A digital twin to model percutaneous interventions

The deployment of these methods will be facilitated by accurate real-time mapping of electric fields. This is AIMOKA's central objective. “This digital twin of the procedure is a model of percutaneous ablation based on real data,” explains Clair Poignard. “It will reproduce the procedure as it actually takes place, taking into account the position of the needles placed by the radiologist. This innovative approach allows for dynamic optimization during the operation.”

So, when Olivier Séror places the electrodes, his colleague Olivier Sutter enters the coordinates of the needles into the operating room computer. A 3D map of the electric field is generated instantly. “We can see immediately whether the tumor is properly covered, and whether a needle needs to be moved or added,” continues the Inria researcher. “This intelligent planning could one day make it possible to robotize interventional radiology procedures,” imagines Olivier Séror.

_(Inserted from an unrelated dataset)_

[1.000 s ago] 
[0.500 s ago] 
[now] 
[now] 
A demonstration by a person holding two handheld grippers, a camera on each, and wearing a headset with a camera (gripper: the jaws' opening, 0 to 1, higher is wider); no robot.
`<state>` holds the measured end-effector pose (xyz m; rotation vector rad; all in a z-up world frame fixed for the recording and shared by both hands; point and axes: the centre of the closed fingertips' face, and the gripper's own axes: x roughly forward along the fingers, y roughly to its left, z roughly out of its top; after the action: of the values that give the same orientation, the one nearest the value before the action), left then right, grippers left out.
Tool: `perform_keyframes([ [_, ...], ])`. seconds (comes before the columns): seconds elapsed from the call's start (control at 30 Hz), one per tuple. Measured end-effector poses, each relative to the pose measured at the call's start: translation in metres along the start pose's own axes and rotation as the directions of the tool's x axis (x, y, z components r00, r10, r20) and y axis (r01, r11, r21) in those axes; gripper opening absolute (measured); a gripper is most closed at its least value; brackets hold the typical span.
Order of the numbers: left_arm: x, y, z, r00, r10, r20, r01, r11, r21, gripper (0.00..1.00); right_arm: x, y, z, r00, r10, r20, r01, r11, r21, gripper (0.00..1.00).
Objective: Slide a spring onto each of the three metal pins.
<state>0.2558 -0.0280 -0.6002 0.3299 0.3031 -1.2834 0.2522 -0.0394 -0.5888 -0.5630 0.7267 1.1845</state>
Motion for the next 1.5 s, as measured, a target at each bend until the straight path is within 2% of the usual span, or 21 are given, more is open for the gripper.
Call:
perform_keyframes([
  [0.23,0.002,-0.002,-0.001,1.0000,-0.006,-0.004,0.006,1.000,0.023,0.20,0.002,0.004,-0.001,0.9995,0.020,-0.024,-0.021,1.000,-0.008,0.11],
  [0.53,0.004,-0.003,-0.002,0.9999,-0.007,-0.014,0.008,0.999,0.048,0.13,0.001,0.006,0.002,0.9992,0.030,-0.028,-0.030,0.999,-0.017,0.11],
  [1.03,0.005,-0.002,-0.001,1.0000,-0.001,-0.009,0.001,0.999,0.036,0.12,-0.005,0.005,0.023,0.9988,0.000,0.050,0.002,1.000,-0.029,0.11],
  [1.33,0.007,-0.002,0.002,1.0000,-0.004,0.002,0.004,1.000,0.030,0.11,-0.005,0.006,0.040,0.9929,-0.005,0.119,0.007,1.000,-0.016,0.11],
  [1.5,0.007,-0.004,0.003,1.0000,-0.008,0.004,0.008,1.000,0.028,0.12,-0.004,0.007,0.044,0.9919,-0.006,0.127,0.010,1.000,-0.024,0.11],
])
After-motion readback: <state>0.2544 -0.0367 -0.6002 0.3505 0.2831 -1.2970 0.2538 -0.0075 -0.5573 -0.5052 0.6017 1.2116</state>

Four priority areas of research 

In terms of prospects, the AIMOKA project team is focusing its work on four areas. The first, clinical, aims to define and standardize the necessary ablation margins according to the method (electroporation, radiofrequency, etc.), drawing on the expertise of the interventional radiology unit at Avicenne Hospital.

The second area, led by Olivier Sutter, focuses on the rapid assessment of therapeutic efficacy during the procedure using digital twins. The third area is fundamental research, led by Clair Poignard. It explores modeling at the cellular and tissue levels. "The benefit? Studying the biological response to anticipate therapeutic developments. The goal is to have a continuum from fundamental research to clinical practice in order to quickly integrate important advances into medical practice."

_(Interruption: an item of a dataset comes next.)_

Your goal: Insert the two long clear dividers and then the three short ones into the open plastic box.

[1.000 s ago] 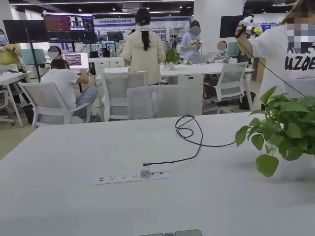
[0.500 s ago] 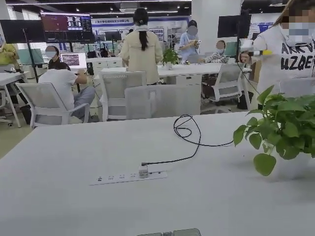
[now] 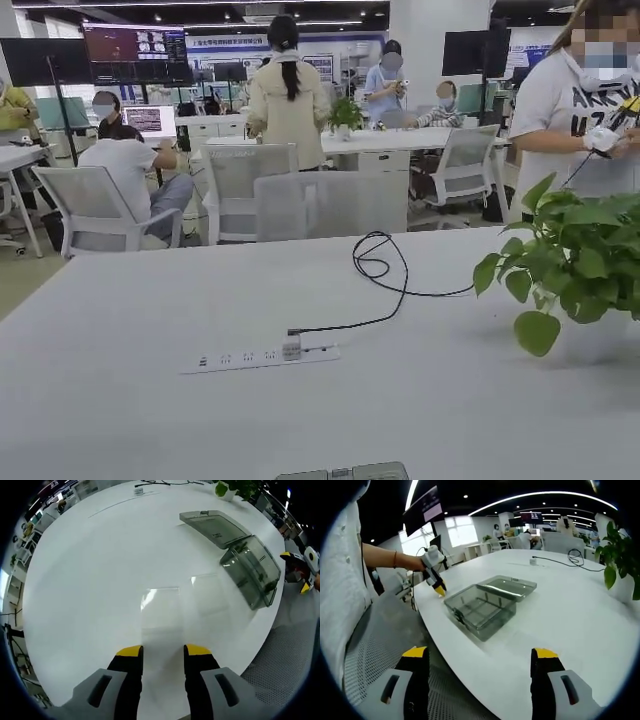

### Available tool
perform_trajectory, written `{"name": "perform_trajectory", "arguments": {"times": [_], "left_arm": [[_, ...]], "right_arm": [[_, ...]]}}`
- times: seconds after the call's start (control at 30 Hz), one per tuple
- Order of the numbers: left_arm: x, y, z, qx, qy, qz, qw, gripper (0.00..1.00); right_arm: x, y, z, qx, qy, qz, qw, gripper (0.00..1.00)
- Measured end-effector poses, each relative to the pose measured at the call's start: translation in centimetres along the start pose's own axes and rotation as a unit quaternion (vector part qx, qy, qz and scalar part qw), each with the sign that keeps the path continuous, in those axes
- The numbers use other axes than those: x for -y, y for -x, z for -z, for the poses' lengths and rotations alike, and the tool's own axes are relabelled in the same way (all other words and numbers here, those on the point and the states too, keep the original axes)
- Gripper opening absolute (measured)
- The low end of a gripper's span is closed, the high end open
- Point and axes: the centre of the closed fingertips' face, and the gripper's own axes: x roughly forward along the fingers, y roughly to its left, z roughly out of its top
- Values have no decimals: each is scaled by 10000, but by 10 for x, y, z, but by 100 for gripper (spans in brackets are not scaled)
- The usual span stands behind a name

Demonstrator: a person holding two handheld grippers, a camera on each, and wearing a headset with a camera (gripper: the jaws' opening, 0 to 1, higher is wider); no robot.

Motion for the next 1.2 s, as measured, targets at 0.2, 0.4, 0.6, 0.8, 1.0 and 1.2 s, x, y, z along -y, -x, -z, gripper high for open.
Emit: {"name": "perform_trajectory", "arguments": {"times": [0.2, 0.4, 0.6, 0.8, 1.0, 1.2], "left_arm": [[2, 3, 1, 167, 304, 120, 9993, 30], [4, 6, 1, 425, 658, 259, 9966, 30], [12, 16, -4, 880, 1051, 493, 9893, 30], [23, 32, -16, 1426, 1346, 709, 9780, 30], [45, 56, -37, 2022, 1539, 1022, 9618, 30], [74, 81, -60, 2530, 1597, 1362, 9444, 30]], "right_arm": [[1, 0, 0, -32, 37, -15, 10000, 84], [1, -1, -3, -37, 54, -26, 10000, 84], [-1, -1, -13, 17, 10, -53, 10000, 82], [-2, -2, -33, 176, 3, -81, 9998, 79], [-5, -2, -71, 549, -50, -135, 9984, 74], [-10, -3, -106, 771, -123, -209, 9967, 63]]}}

The final cross-cutting area is the development of digital tools for image visualization and registration (MRI, ultrasound, etc.), to enable back-and-forth exchanges between theory and clinical practice and to design an interface that can be used in healthcare.

« On all these topics, we are working with the MONC (Modeling in Oncology) team at the Inria Center at the University of Bordeaux, which contributes its expertise in image fusion and machine learning. In the future, we also plan to strengthen our ties with laboratories at Sorbonne Paris-Nord University, particularly LAGA (Laboratory for Analysis, Geometry, and Applications), which is particularly active in applied mathematics for biology and medicine » 

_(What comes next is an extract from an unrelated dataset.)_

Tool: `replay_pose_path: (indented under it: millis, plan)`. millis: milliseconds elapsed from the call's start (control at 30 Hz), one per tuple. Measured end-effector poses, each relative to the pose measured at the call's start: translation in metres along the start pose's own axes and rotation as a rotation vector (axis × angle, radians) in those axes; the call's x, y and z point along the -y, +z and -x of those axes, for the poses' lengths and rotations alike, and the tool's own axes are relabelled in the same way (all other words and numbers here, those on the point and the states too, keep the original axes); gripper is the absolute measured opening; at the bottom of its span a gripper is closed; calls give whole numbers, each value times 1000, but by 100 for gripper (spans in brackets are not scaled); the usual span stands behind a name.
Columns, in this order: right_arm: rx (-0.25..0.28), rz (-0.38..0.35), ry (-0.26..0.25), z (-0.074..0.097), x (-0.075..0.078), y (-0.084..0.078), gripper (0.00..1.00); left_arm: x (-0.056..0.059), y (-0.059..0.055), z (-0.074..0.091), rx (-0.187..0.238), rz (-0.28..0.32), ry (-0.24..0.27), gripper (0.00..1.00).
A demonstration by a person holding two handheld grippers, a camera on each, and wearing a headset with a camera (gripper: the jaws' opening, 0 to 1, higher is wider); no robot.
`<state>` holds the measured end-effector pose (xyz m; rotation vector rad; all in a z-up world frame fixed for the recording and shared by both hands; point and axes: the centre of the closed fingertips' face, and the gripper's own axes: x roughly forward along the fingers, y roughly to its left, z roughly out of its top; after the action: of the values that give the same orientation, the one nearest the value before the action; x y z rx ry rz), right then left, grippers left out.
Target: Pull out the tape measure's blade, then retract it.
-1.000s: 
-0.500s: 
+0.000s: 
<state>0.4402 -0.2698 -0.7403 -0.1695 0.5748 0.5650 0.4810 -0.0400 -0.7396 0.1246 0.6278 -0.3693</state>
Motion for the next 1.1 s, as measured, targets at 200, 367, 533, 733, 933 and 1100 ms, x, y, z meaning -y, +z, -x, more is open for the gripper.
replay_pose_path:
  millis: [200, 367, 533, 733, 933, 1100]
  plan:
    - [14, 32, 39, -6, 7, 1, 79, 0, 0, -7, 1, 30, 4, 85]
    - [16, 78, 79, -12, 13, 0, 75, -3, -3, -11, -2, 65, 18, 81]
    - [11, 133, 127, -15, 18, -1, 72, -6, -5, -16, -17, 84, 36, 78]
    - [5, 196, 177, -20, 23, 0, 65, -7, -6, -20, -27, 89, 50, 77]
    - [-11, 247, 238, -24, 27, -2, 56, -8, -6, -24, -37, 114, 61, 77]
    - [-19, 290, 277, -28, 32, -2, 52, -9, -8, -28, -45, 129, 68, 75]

Research articles, patents, and startups in the process of being created

The AIMOKA project team already has several results to its credit. A study by Olivier Sutter, to be published in European Radiology, demonstrates the relevance of digital twins for the electroporation of liver tumors. “Based on cases treated at AP-HP and electric field mapping, we predicted which patients would respond to treatment and which were at risk of relapse,” he explains.

The joint work of MONC and AIMOKA has already resulted in a patent and a startup currently being created. “Our codes are mature enough to be used in clinical settings,” concludes Clair Poignard. “By bringing mathematics into the operating room, we want to accelerate the applicability of digital research in medicine.”